La ciudad mártir de Dresde, bombardeada sádicamente en los
últimos días de la Segunda Guerra Mundial por la aviación anglo-norteamericana,
está siendo testigo de la reunión del Club Bildelberg en el Hotel
Taschenbergpalais. Desde el jueves hasta el domingo durarán las sesiones. Están
presentes dos primeros ministros, cuatro titulares de economía, la directora
del FMI y una vicepresidenta de la
Comisión Europea. ¿De qué hablarán en esta ocasión? Vale la pena recordar en
primer lugar qué es el Club Bildelberg. Hay muchas ideas erróneas y
conspiranoicas al respecto.
Bildelberg no es el Estado Mayor del Gobierno Mundial, es
otra cosa muy diferente. Se ha definido como “foro” de intercambio de opiniones
y de informaciones para que, quien asista –habitualmente figuras de la
política, la economía y la información- estén en condiciones de tomar posturas
y adoptar decisiones en sus campos y en sus países respectivos. Nada más.
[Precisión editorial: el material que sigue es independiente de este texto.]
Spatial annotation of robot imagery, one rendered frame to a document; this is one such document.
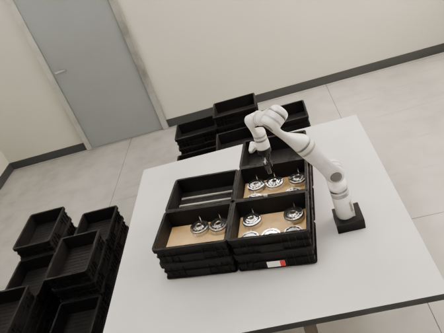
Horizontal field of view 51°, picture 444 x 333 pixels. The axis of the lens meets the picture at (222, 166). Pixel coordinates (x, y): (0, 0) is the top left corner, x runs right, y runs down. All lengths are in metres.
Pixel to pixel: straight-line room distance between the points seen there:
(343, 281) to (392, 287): 0.21
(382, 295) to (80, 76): 4.27
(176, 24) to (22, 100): 2.06
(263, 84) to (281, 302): 3.57
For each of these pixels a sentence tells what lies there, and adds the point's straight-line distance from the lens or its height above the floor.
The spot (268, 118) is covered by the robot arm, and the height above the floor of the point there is 1.43.
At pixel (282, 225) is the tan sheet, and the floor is 0.83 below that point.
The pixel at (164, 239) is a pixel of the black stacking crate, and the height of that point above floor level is 0.86.
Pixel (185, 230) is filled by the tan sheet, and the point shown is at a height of 0.83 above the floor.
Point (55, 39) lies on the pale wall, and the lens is 5.48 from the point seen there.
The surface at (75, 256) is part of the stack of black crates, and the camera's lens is 3.44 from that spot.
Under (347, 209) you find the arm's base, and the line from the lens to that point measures 2.40.
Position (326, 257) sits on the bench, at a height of 0.70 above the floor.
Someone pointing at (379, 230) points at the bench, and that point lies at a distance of 2.45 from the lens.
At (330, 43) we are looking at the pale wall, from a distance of 5.36.
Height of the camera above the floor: 2.39
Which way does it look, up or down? 32 degrees down
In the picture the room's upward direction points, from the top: 20 degrees counter-clockwise
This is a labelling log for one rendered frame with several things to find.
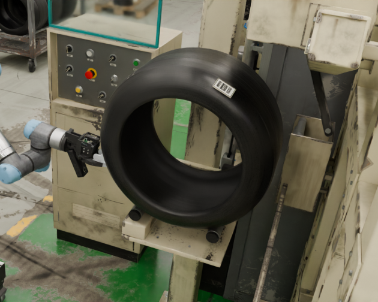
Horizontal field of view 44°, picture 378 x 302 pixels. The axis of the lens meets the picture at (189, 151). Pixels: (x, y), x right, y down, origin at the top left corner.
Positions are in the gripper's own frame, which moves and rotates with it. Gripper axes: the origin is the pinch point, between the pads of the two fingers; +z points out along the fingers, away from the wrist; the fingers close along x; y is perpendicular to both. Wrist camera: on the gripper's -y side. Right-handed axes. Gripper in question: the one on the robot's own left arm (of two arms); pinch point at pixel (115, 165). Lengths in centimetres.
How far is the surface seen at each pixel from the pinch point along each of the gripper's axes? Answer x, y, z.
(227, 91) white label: -11, 45, 32
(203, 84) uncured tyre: -11, 44, 25
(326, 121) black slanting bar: 21, 33, 64
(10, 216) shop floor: 69, -113, -87
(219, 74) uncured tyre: -7, 47, 28
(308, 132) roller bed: 40, 19, 61
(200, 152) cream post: 27.7, 0.9, 23.9
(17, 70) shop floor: 288, -131, -233
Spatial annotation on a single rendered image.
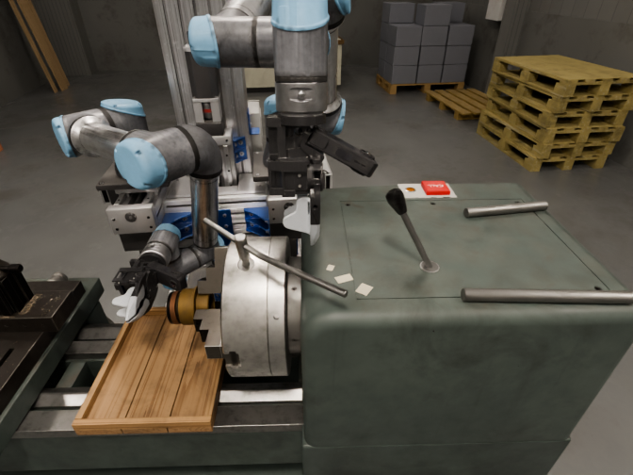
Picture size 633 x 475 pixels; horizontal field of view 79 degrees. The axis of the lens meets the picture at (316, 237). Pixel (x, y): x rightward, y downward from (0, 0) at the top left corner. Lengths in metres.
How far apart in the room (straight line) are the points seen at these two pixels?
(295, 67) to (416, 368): 0.54
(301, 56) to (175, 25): 0.93
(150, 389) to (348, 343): 0.57
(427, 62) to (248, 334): 6.90
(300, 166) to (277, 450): 0.74
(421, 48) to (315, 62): 6.80
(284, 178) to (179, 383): 0.65
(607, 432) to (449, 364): 1.65
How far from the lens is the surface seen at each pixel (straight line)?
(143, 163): 0.92
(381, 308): 0.66
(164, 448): 1.11
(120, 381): 1.12
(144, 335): 1.20
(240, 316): 0.77
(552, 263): 0.87
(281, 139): 0.58
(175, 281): 1.01
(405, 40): 7.21
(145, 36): 9.85
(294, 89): 0.56
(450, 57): 7.57
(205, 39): 0.69
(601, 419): 2.39
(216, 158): 1.03
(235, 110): 1.49
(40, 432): 1.15
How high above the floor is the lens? 1.71
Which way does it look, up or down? 34 degrees down
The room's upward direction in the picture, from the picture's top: straight up
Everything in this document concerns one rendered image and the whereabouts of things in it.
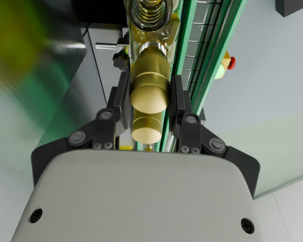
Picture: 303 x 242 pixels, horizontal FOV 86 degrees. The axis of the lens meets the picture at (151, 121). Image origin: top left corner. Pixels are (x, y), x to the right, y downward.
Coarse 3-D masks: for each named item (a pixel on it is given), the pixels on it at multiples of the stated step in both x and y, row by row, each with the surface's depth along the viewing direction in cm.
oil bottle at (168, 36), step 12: (132, 24) 17; (168, 24) 16; (132, 36) 17; (144, 36) 16; (156, 36) 16; (168, 36) 16; (132, 48) 18; (168, 48) 17; (132, 60) 19; (168, 60) 18
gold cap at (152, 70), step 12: (144, 60) 14; (156, 60) 14; (144, 72) 13; (156, 72) 13; (168, 72) 14; (132, 84) 13; (144, 84) 12; (156, 84) 12; (168, 84) 13; (132, 96) 13; (144, 96) 13; (156, 96) 13; (168, 96) 13; (144, 108) 14; (156, 108) 14
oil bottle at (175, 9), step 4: (124, 0) 15; (152, 0) 16; (176, 0) 14; (180, 0) 15; (124, 4) 15; (176, 4) 14; (180, 4) 16; (176, 8) 15; (172, 12) 15; (176, 12) 16
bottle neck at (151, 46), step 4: (144, 44) 16; (148, 44) 16; (152, 44) 16; (156, 44) 16; (160, 44) 16; (140, 48) 17; (144, 48) 16; (148, 48) 16; (152, 48) 16; (156, 48) 16; (160, 48) 16; (164, 48) 17; (140, 52) 16; (144, 52) 16; (148, 52) 15; (156, 52) 15; (160, 52) 16; (164, 52) 17; (164, 56) 16
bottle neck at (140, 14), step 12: (132, 0) 10; (144, 0) 13; (156, 0) 13; (168, 0) 10; (132, 12) 10; (144, 12) 12; (156, 12) 12; (168, 12) 10; (144, 24) 11; (156, 24) 11
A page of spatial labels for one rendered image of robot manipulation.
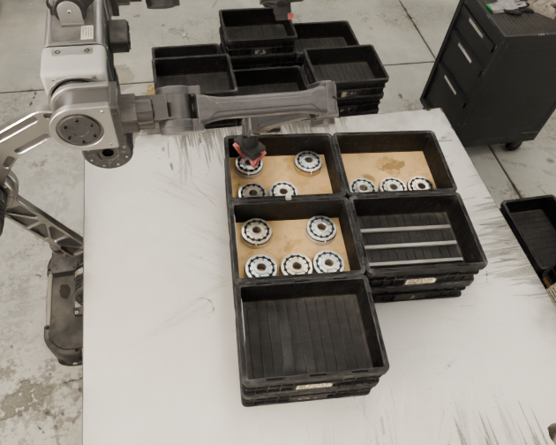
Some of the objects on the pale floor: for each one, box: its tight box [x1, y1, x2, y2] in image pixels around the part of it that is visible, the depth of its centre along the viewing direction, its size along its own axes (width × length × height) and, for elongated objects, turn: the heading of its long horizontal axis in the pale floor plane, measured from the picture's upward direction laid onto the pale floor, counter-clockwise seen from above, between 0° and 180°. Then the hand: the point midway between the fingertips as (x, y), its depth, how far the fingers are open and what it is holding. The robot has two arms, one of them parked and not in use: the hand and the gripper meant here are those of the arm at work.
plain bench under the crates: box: [82, 108, 556, 445], centre depth 202 cm, size 160×160×70 cm
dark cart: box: [419, 0, 556, 151], centre depth 290 cm, size 60×45×90 cm
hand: (249, 160), depth 180 cm, fingers open, 6 cm apart
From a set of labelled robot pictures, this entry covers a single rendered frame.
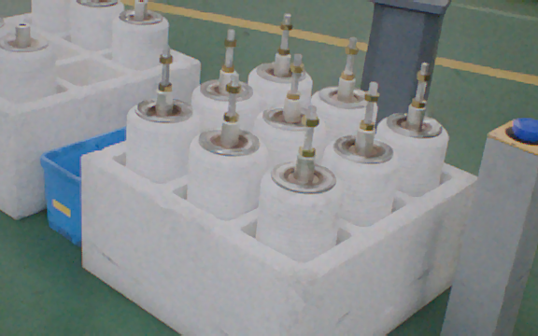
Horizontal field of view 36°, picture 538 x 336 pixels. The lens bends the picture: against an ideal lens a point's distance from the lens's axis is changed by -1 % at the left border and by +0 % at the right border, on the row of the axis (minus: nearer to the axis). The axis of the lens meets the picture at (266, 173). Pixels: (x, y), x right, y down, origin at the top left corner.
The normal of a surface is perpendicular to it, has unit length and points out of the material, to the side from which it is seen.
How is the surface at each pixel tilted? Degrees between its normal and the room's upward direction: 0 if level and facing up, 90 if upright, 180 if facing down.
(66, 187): 92
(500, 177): 90
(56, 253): 0
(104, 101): 90
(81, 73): 90
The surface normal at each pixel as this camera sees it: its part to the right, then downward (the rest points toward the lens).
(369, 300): 0.75, 0.36
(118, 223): -0.66, 0.29
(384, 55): -0.32, 0.41
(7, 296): 0.09, -0.88
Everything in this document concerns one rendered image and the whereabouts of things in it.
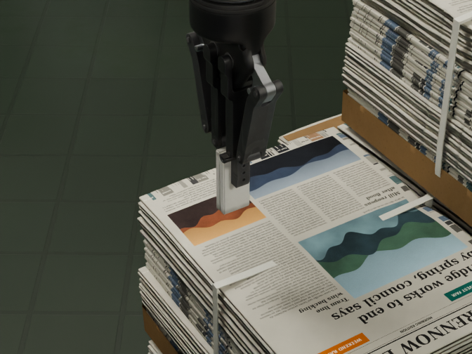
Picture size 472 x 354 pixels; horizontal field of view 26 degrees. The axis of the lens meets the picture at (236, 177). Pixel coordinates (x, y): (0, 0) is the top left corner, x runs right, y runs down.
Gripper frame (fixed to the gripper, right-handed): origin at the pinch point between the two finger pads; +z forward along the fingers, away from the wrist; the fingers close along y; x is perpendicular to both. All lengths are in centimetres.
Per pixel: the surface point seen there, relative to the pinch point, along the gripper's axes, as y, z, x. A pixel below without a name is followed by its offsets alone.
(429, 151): 1.2, 7.3, -26.9
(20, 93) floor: 180, 96, -39
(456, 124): -2.8, 1.3, -26.4
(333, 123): 46, 36, -49
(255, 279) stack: -1.0, 13.3, -2.1
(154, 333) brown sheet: 16.0, 33.2, 1.8
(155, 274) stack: 15.6, 23.3, 1.3
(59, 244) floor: 111, 96, -21
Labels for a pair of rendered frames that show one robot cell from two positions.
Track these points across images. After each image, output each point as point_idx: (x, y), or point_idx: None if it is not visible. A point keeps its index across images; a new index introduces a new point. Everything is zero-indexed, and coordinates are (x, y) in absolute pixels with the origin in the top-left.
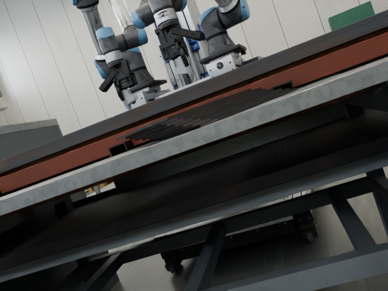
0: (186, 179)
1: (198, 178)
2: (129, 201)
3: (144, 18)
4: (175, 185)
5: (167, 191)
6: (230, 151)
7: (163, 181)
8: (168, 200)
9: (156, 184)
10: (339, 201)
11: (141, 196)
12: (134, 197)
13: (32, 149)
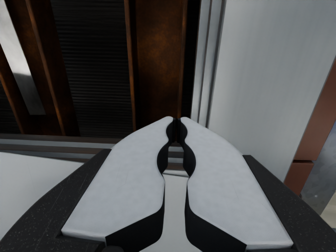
0: (130, 111)
1: (101, 132)
2: (84, 6)
3: None
4: (102, 98)
5: (71, 93)
6: None
7: (194, 53)
8: (7, 111)
9: (190, 36)
10: None
11: (95, 32)
12: (111, 9)
13: None
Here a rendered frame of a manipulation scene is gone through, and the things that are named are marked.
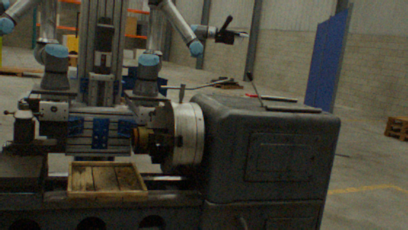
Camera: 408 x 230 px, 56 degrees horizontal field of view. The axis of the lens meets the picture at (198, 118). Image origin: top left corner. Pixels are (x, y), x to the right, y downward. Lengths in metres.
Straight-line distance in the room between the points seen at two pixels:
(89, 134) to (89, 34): 0.57
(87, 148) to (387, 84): 11.50
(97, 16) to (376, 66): 11.60
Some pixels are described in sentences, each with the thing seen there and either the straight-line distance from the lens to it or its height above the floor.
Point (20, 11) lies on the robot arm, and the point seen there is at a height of 1.54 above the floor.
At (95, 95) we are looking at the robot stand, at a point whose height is 1.13.
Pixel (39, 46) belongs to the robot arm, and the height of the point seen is 1.37.
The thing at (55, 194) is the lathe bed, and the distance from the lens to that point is 1.61.
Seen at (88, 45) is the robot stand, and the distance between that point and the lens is 2.32.
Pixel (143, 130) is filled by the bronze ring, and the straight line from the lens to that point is 1.61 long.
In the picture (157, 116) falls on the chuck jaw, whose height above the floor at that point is 1.16.
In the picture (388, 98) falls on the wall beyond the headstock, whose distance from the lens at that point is 12.95.
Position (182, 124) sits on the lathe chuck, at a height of 1.17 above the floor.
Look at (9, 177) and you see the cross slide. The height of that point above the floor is 0.97.
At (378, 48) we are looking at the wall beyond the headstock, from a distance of 13.34.
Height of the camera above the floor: 1.50
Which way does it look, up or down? 11 degrees down
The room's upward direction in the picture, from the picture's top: 7 degrees clockwise
Dicho
de otra manera: los “barones de la economía”, es decir, las mayores
acumulaciones de capital del planeta, explican por donde van a circular sus
intereses en el próximo año. A los políticos se les insinúa lo que tienen que
hacer, porque de no hacerlo, los consorcios mediáticos, ligados a estas
acumulaciones de capital, los demolerán literalmente. Y, a los medios se les
indica cómo deben plantear la información. No puede extrañar que sea la
quintaesencia del “soft power”, con la cláusula de que quien se salga de la
sinfonía marcada recibirá un castigo “hard”. Bildelberg no lo controla todo:
pero sí, unos cuantos “barones del dinero” lo orientan todo.